Sunday 27 October 2013

10 Years of Stockmarket Investing

Early days

I started investing in shares in early 2003. My approach was pretty unsophisticated. I bought companies that I had heard of or that were tipped in newspapers. I made all the classic beginner mistakes - selling winners too soon, holding on to losers, on at least on occasion all the way down to zero.

However, I chose a good time to start investing as the FTSE 100 almost doubled over the next four and a half years. My modest portfolio did not do as well, but at least I didn't lose money.

Investing through the financial crisis

In about September 2007, as problems in the global financial started to emerge, I decided to liquidate my share portfolio and move (just about) everything into cash. There wasn't a whole lot of thinking that went into this - I just had a bad feeling. Although this was pretty naive I actually regard this as one of my better investment decisions. It helped me to preserve my modest gains through the depths of the 2008 crash.

In 2009 I started investing again. However, I completely misread the market, thinking there was a good chance that things would get even worse. I stuck to defensive shares that underperformed through to the end of 2010, but at least I didn't lose money.

Learning to do things properly 

In January 2010, I read a newspaper article about some ordinary guy who had turned himself into professional private investor. He claimed no specific gifts, just an eagerness to immerse himself in investment literature and company reports. I don't remember his name. The one thing I do remember was his belief that anyone could make it as an investor. This wasn't get rich quick - more like, get rich by learning how to enjoy the process of investing to get rich.
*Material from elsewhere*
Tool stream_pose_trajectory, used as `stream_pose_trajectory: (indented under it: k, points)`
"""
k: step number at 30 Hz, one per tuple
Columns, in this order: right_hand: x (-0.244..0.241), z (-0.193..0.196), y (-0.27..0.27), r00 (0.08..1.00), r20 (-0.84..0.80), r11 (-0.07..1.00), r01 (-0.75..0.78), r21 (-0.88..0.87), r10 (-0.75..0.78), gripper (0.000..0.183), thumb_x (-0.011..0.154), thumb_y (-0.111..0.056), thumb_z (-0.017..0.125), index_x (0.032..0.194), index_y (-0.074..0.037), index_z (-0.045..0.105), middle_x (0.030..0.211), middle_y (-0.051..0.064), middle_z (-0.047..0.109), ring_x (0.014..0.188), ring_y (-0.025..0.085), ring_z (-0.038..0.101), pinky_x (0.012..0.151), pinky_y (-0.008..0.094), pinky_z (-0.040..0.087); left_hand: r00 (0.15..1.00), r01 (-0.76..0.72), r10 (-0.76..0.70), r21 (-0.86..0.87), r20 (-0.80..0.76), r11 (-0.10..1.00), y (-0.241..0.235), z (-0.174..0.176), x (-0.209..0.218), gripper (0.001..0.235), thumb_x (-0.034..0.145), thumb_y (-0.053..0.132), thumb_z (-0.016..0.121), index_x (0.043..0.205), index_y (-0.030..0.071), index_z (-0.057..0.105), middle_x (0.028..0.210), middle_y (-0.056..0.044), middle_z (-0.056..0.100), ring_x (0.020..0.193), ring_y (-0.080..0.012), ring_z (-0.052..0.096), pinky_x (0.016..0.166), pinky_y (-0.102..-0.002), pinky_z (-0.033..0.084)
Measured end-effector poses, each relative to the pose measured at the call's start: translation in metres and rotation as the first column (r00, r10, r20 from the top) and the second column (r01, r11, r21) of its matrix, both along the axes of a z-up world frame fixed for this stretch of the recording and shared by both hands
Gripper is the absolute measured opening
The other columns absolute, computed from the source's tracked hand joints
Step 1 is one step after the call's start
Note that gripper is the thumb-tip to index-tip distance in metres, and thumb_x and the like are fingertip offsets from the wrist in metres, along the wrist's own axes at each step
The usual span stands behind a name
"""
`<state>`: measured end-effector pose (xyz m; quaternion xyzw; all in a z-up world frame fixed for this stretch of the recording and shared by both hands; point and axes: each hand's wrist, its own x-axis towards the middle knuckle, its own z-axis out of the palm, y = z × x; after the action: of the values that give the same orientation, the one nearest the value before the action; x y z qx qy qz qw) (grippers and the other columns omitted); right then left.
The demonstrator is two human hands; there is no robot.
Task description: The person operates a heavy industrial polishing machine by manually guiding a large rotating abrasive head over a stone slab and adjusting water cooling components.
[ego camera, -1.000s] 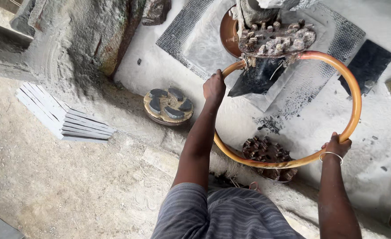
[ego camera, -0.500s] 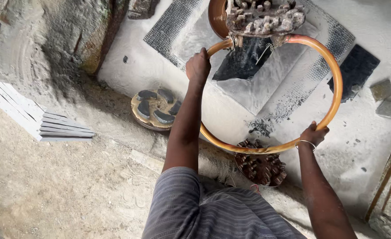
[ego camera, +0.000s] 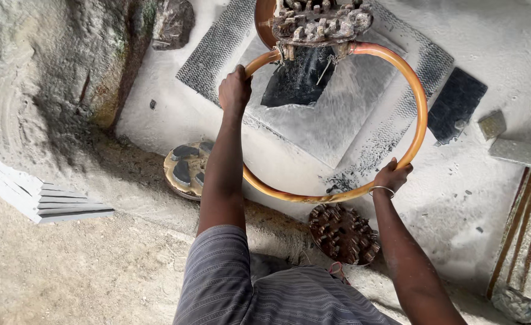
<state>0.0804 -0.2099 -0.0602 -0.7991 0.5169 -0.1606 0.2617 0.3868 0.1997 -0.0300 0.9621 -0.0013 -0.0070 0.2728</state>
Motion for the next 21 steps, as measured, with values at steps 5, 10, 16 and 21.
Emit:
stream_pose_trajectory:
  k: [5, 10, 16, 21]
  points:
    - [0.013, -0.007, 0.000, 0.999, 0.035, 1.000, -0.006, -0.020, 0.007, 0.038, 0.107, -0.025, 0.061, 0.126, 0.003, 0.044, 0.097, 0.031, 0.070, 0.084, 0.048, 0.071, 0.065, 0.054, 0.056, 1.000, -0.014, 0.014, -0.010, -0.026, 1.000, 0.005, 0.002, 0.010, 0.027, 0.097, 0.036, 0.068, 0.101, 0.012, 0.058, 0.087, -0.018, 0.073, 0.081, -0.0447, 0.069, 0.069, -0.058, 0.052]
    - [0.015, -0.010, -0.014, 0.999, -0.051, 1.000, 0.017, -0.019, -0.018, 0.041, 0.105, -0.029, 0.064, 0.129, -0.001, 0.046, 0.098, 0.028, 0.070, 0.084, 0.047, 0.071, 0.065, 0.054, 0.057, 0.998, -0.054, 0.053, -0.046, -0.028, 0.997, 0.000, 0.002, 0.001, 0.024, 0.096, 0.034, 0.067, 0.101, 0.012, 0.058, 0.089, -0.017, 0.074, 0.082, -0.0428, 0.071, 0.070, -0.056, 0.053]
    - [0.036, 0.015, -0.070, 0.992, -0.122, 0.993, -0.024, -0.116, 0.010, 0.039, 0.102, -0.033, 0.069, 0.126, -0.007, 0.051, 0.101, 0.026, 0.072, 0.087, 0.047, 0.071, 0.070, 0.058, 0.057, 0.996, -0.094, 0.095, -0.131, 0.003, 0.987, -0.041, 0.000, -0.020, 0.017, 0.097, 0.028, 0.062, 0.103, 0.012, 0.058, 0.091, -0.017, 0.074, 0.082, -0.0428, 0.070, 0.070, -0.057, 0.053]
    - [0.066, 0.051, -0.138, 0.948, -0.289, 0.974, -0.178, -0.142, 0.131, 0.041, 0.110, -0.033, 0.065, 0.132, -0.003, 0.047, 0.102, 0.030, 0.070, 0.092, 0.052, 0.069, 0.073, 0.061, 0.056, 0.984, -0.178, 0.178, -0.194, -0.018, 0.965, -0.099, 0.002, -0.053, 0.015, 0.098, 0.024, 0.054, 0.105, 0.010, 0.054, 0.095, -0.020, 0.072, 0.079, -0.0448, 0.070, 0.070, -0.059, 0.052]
In any case, this was an inspiration.

I began to read all kinds of stuff from Warren Buffett's "Letters to Shareholders" to "Value Investing for Dummies". I started using screens, following  a basic value based approach. I also started following rules like cutting losses of more than 20 per cent. The first time I did this was really hard, but seeing the share price subsequently fall in half, definitely took the edge off my disappointment.


The birth of the Mechanical Bull

Over the last two to three years I have moved towards a strict mechanical investing approach. I have come to the view that you need to follow an investment approach that suits your temperament and intellectual abilities. The type of forensic accounting favoured by most private investors does not suit me. To be perfectly frank, accounting doesn't interest me. I am a quantitative researcher by profession and so I like looking for patterns in numbers. A mechanical investing style suits me much better and I enjoy the challenge of understanding how they work.
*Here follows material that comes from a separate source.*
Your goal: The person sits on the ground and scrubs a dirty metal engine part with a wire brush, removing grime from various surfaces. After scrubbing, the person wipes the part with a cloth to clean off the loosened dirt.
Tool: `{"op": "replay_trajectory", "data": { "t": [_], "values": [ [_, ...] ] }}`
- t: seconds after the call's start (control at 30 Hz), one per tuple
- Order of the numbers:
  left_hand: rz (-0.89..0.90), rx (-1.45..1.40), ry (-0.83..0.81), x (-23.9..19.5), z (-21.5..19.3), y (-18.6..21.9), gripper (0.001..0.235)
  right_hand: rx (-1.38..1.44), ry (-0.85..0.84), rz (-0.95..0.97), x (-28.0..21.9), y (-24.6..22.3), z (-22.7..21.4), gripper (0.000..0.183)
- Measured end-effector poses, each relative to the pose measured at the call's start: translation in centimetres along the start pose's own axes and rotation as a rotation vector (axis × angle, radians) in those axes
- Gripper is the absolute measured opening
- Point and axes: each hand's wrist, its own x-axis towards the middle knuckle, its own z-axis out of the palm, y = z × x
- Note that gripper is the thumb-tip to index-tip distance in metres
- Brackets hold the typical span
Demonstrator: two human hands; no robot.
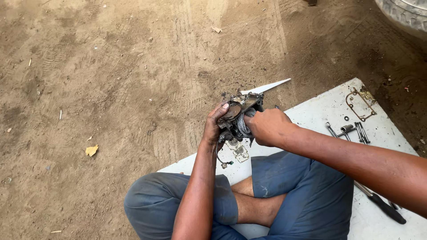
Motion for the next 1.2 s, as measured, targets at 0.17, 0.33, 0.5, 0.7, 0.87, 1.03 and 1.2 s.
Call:
{"op": "replay_trajectory", "data": {
  "t": [0.17,0.33,0.5,0.7,0.87,1.03,1.2],
  "values": [
    [-0.085,-0.084,0.098,0.0,-0.7,0.6,0.055,0.178,0.152,0.063,-1.3,2.7,-2.3,0.048],
    [-0.059,-0.308,0.082,-0.3,-0.7,2.0,0.082,1.409,0.231,-0.013,-7.8,11.6,0.6,0.023],
    [-0.005,-0.340,0.003,-0.6,-0.8,1.5,0.070,1.441,0.182,0.123,-8.8,13.0,4.2,0.018],
    [0.013,-0.359,0.040,-0.2,-1.5,0.9,0.058,1.160,-0.123,0.197,-7.4,7.0,1.1,0.027],
    [0.035,-0.278,-0.003,0.0,-0.9,0.3,0.050,0.664,-0.150,0.064,-1.7,-0.4,-1.1,0.044],
    [0.115,-0.102,0.032,-1.0,-0.9,1.3,0.046,1.009,-0.247,0.019,0.5,-1.3,-0.5,0.056],
    [0.112,-0.070,-0.029,-0.4,-0.4,1.0,0.035,0.936,-0.199,0.066,0.9,-0.1,1.1,0.056]
  ]
}}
Many people do not regard mechanical investing as a serious investment approach. However, it has been proven that very basic mechanical approaches can beat the market. For example, a strategy based on selecting a random selection of shares, selling just the losers and redirecting the funds into the winners, will on average beat the market. This is the basic principle behind momentum investing.

It is widely held that the average investor can not beat the market and so should simply invest in index funds. However, this very simple mechanical strategy that anyone can follow DOES beat the market. The fact that such a simple provable fact flies in the face of conventional wisdom never fails to amaze me. What's more if such a simple mechanical strategy can beat the market, what might be possible with something more sophisticated?


A final word

To be honest, part of the reason for starting this blog is that I thought that Mechanical Bull would be a cool name for an investing blog. But there is definitely a gap in the blogosphere around mechanical strategies. I hope this blog goes some way to filling that.

Finally, this blog does not aim to impart investment advice. I say this mainly because I am not qualified to do so. But I also believe that everyone needs to work things out for themselves...... like I have done and will continue to do.